Chiuso domenica l’evento - La Trasfigurazione di Cristo.
Tiziano Vecellio per il Sinodo di Belluno-Feltre


    Si è conclusa domenica 13 novembre l’esposizione a Belluno della “Trasfigurazione di Cristo” dipinta da Tiziano Vecellio.
La chiusura dell’evento era stata inizialmente prevista per il 6 novembre, ma l’eccezionale afflusso di persone ha suggerito di protrarre fino a cinque settimane l’esposizione del dipinto, così da comprendere la festività del patrono diocesano san Martino. Complessivamente nella chiesa di San Rocco sono state contate 28.269 visite, ci cui circa 5mila nell’ultima settimana di apertura. Soltanto il 13 novembre, ultimo giorno, sono stati distribuiti all’ingresso della chiesa 1.505 depliant ad altrettanti visitatori.
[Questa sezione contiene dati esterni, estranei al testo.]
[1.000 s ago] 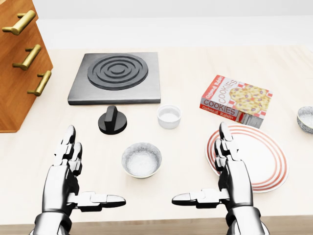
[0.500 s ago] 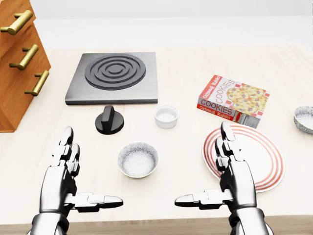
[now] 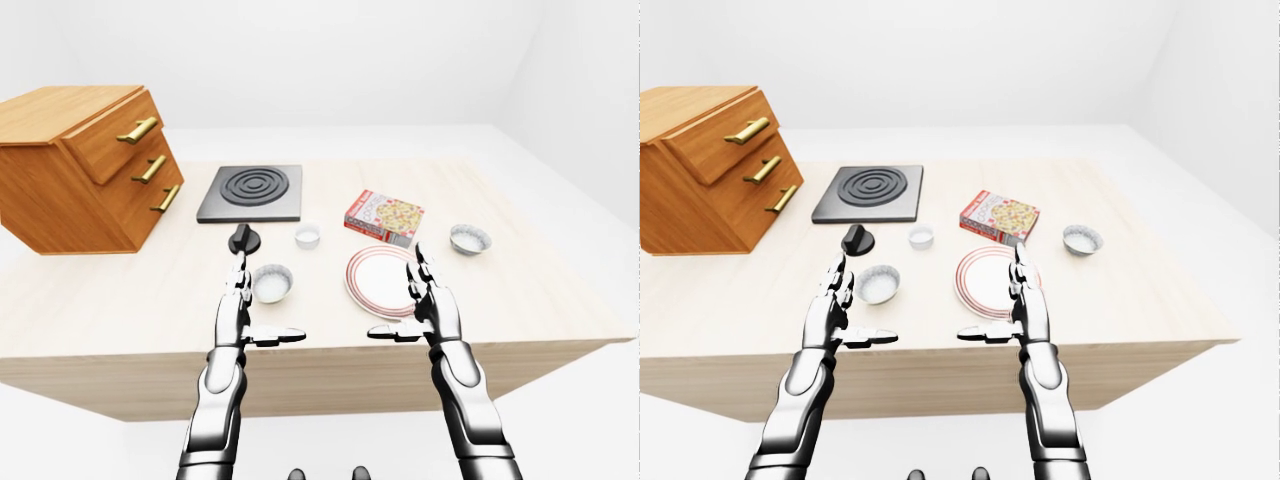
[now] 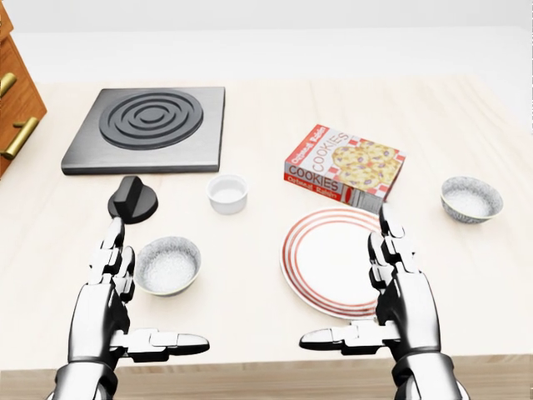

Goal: Pick the akita bowl next to the plate and place it on the plate.

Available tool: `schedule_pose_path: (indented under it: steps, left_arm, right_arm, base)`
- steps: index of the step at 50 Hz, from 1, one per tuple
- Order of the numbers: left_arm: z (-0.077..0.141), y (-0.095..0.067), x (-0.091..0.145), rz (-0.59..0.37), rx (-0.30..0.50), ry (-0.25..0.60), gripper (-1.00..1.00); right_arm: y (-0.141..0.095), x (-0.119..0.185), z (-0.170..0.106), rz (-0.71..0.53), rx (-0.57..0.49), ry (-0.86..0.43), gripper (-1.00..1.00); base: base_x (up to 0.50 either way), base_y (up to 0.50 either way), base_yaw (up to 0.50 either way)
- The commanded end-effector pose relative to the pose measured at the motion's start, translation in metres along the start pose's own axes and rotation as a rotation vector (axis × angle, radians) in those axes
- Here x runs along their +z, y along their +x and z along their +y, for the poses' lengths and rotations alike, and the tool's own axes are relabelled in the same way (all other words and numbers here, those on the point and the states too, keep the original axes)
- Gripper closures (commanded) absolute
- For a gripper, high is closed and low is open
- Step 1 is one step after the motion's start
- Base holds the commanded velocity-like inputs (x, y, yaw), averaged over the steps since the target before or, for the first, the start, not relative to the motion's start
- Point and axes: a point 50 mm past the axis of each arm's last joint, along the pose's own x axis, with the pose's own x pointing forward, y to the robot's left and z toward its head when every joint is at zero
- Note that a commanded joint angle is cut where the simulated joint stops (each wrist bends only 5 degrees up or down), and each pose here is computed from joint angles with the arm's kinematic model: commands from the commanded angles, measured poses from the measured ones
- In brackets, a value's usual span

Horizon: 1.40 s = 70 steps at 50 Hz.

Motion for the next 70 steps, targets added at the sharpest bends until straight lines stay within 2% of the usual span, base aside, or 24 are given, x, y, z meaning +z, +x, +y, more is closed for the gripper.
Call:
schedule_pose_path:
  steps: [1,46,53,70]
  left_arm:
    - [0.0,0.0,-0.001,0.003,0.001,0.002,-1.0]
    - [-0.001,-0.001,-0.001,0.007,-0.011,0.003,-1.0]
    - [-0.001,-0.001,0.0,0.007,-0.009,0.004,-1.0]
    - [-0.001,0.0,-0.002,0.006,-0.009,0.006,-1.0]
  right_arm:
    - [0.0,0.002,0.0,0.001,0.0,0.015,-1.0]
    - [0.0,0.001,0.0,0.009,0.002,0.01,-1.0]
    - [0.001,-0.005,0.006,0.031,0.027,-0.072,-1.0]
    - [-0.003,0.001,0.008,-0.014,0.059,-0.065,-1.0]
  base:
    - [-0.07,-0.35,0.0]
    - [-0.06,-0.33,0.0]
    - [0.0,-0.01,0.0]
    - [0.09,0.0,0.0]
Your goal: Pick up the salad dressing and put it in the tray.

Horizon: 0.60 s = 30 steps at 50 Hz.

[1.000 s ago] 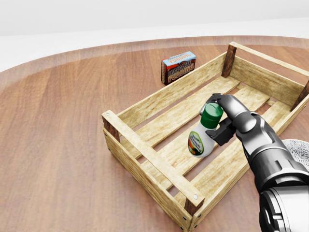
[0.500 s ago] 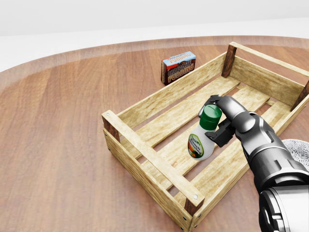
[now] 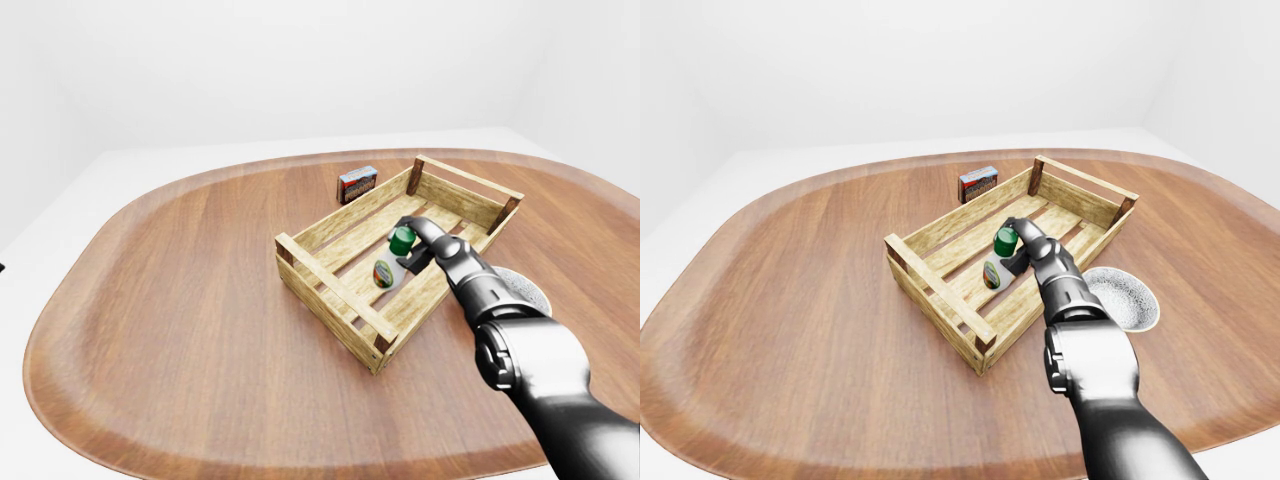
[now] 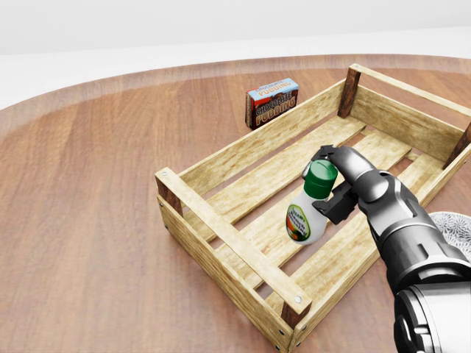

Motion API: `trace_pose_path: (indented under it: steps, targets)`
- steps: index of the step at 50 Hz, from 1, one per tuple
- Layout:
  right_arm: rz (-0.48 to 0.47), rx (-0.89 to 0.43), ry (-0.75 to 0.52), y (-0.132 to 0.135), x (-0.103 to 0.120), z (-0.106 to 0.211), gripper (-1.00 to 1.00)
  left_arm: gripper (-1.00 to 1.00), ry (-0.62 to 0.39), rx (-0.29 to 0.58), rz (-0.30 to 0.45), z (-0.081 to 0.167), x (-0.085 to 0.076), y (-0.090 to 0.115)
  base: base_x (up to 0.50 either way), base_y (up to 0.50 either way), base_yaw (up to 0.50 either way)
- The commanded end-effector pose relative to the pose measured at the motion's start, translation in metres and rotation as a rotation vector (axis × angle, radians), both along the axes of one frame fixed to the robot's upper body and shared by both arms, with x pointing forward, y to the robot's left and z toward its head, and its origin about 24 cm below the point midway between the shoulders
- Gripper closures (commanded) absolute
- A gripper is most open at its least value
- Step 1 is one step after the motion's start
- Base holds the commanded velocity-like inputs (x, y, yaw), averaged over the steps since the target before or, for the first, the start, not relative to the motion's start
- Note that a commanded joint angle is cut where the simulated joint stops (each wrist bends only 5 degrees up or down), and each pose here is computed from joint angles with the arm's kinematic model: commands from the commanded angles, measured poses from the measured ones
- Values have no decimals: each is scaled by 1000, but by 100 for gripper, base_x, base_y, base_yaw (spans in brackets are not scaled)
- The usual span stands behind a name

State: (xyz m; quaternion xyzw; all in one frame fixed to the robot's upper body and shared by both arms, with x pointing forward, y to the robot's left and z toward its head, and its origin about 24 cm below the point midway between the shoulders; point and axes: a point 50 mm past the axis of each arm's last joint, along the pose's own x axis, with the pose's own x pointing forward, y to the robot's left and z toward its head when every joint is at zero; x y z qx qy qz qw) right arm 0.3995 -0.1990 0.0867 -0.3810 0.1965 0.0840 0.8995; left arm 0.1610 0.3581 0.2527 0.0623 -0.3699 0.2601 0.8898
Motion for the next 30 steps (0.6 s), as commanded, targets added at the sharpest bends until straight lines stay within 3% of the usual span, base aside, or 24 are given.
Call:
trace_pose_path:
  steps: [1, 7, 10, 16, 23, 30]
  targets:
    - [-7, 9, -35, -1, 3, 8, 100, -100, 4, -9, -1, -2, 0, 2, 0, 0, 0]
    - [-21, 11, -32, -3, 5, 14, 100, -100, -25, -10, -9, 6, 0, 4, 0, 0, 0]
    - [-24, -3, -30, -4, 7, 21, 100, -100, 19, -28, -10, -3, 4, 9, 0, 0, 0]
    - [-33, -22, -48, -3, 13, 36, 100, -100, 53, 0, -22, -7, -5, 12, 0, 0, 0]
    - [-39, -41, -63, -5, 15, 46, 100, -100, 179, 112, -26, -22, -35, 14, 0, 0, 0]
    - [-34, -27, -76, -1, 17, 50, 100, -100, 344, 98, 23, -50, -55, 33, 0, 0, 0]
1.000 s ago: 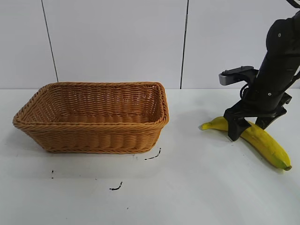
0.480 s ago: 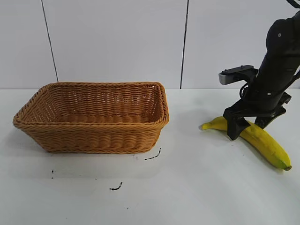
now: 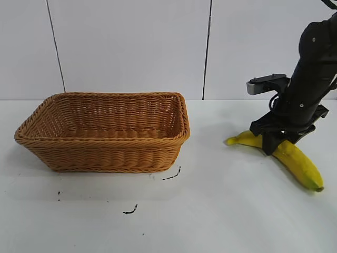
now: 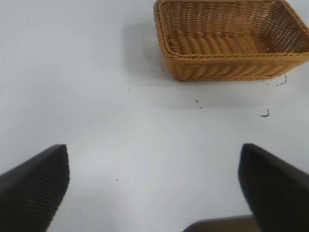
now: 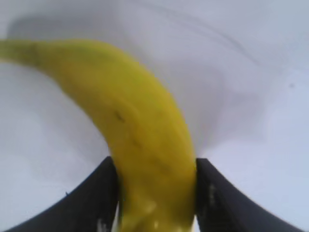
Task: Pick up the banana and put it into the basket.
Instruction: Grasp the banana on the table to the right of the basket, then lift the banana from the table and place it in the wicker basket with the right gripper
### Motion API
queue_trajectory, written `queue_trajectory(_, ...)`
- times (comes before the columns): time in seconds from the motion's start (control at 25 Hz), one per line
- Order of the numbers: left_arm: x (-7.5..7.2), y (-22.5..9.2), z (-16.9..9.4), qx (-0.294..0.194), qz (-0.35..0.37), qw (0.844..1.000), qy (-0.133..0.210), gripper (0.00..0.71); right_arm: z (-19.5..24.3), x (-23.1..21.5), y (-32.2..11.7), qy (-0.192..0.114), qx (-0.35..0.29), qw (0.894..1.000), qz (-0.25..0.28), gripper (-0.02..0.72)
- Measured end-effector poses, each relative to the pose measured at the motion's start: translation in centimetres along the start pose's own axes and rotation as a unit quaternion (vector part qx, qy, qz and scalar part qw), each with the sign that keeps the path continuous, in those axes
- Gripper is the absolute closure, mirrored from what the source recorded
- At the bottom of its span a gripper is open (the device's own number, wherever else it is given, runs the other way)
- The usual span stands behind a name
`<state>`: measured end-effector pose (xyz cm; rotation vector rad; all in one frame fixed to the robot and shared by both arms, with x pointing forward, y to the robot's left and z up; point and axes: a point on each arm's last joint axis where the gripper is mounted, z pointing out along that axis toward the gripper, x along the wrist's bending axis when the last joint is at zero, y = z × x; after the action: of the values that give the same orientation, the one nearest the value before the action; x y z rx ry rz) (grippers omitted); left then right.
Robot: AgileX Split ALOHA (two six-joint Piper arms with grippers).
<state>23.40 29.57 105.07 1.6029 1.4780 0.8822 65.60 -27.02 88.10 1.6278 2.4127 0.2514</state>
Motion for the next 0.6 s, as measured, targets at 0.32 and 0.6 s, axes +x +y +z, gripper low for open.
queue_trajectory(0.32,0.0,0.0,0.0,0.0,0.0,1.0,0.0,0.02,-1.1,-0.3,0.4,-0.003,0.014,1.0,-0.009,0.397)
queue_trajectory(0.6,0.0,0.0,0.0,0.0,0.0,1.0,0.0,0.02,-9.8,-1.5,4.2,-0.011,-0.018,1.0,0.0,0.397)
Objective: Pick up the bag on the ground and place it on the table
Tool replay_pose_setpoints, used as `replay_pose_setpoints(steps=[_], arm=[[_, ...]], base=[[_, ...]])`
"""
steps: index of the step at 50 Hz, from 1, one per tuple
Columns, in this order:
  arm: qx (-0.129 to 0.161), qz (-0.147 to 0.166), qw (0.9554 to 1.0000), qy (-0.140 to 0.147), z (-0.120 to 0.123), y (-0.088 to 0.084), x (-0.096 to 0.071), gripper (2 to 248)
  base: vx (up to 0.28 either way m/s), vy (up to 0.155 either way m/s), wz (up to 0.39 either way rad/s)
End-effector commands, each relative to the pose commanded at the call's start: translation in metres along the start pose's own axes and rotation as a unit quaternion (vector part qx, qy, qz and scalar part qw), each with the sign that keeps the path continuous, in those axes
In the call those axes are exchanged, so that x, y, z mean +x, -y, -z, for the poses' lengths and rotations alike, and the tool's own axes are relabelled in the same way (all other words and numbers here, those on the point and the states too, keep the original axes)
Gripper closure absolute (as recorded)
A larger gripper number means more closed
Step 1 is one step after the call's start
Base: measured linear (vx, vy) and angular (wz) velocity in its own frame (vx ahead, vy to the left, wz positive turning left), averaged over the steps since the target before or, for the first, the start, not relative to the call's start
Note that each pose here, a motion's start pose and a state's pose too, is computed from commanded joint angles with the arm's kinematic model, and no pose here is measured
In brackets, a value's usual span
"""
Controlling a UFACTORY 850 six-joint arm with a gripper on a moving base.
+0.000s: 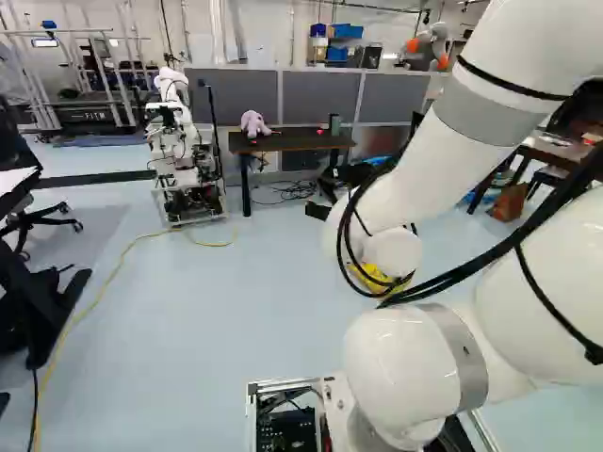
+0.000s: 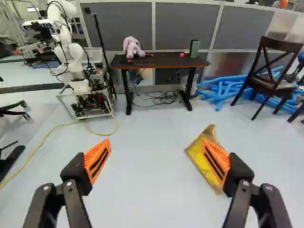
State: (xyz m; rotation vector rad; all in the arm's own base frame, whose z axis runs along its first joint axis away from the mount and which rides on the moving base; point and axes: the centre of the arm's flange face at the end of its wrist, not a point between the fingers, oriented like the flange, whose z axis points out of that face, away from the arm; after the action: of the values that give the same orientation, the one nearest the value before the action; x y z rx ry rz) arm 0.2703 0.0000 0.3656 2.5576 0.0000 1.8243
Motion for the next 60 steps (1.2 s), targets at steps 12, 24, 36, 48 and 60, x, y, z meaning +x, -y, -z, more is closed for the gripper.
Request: replay_pose_setpoints(steps=[12, 24, 36, 48, 60], arm=[[0.0, 0.0, 1.0, 0.0, 0.0, 0.0, 0.0, 3], [0.0, 0.0, 1.0, 0.0, 0.0, 0.0, 0.0, 3], [0.0, 0.0, 1.0, 0.0, 0.0, 0.0, 0.0, 3], [0.0, 0.0, 1.0, 0.0, 0.0, 0.0, 0.0, 3], [0.0, 0.0, 1.0, 0.0, 0.0, 0.0, 0.0, 3]], base=[[0.0, 0.0, 0.0], [0.0, 0.0, 0.0], [0.053, -0.024, -0.124], [0.06, -0.036, -0.174], [0.087, -0.04, -0.198]])
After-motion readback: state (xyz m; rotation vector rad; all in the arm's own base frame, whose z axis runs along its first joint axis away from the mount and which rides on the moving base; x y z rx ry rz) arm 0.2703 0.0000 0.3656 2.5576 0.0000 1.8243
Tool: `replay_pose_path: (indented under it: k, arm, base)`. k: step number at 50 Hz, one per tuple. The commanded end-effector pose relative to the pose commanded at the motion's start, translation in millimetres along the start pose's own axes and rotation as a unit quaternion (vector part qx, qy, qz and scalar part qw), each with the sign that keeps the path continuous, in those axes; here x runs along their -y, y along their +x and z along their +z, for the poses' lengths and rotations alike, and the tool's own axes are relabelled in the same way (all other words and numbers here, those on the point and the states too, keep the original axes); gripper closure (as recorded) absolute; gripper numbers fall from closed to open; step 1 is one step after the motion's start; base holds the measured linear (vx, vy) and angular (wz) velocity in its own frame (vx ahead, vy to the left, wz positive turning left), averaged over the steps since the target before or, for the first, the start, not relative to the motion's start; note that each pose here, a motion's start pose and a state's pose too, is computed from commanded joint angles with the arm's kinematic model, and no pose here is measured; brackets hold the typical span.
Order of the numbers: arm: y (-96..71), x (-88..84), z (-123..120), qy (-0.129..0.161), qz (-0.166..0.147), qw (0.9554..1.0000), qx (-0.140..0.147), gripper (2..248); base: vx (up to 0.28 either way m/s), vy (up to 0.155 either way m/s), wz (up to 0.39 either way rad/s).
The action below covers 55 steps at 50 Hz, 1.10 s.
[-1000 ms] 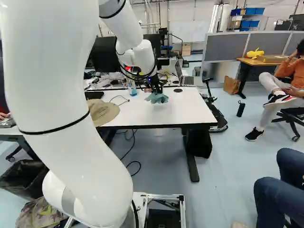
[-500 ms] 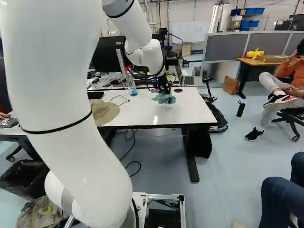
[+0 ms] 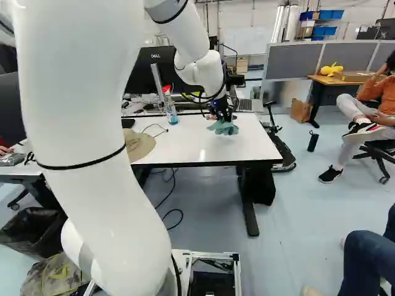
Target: Clean the table with the green towel
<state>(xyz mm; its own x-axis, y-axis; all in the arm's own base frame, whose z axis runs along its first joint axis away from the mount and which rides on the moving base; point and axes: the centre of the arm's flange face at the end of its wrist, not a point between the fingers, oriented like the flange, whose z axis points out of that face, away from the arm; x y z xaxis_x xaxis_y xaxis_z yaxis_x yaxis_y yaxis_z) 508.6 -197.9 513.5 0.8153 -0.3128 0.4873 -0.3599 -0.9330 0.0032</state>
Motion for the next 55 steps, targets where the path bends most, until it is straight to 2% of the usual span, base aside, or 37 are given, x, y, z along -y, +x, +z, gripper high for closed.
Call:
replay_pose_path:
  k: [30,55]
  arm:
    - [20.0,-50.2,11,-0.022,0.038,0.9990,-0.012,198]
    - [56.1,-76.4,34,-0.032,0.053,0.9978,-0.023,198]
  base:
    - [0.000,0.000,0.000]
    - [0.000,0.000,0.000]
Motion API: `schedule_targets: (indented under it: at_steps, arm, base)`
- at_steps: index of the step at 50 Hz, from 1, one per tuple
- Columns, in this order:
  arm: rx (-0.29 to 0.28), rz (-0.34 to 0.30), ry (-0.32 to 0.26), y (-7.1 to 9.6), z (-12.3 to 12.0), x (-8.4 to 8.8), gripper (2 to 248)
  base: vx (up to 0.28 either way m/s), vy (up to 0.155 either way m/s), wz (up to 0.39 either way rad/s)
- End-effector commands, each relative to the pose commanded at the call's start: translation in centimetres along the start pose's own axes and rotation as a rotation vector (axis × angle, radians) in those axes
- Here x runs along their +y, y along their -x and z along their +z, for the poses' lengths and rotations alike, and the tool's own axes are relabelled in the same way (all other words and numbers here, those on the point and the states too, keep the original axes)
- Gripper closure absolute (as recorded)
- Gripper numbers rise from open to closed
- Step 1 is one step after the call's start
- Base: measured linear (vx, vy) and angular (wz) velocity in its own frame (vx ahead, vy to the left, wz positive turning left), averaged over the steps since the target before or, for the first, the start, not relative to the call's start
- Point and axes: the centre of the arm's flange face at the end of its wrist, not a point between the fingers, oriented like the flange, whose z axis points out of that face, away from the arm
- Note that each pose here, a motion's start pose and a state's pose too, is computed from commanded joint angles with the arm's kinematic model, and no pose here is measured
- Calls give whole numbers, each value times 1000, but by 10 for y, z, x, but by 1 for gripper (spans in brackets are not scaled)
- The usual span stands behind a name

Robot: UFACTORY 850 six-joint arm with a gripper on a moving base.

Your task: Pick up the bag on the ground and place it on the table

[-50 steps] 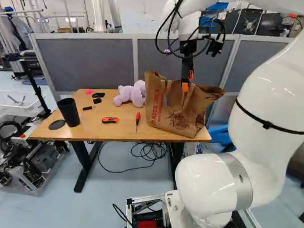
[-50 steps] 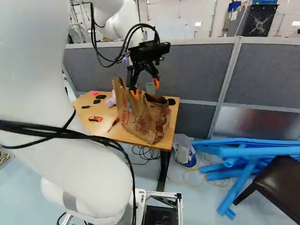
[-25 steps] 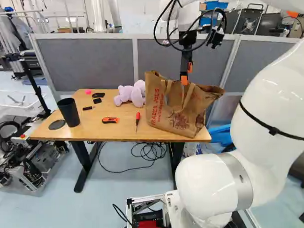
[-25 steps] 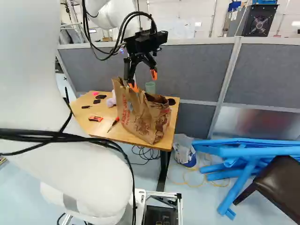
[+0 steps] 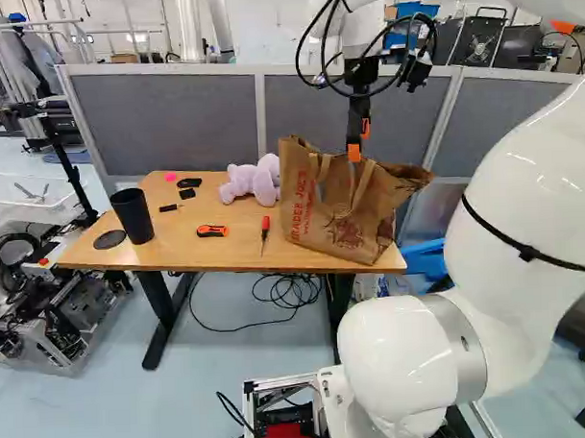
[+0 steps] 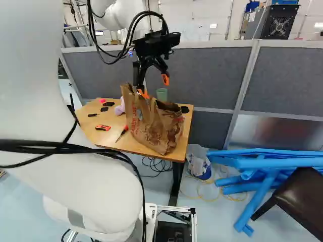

    Il dipinto, realizzato dal pittore cadorino nel 1563, è già tornato nella sua sede d’origine, dietro l’altar maggiore della chiesa di San Salvador in Venezia. Lunedì 14 novembre alle 9 la ditta Tratto specializzata in trasporti d’arte ha iniziato lo smontaggio della tela, alla presenza della funzionaria della Soprintendenza dott. Annalisa Bristot e sotto la sorveglianza di una pattuglia della Polizia Stradale di Belluno, che ha poi scortato il dipinto fino a Venezia (durante tutto il periodo dell’esposizione il coordinamento della sicurezza è stato gestito dalla Prefettura di Belluno, con il supporto operativo della Questura). Alle 11 Tiziano ha lasciato Belluno, per essere ricollocato sul meccanismo a saracinesca che lo rende mobile come tela di copertura feriale nella chiesa di San Salvador, dove le operazioni di rimontaggio si sono concluse verso le 15.30.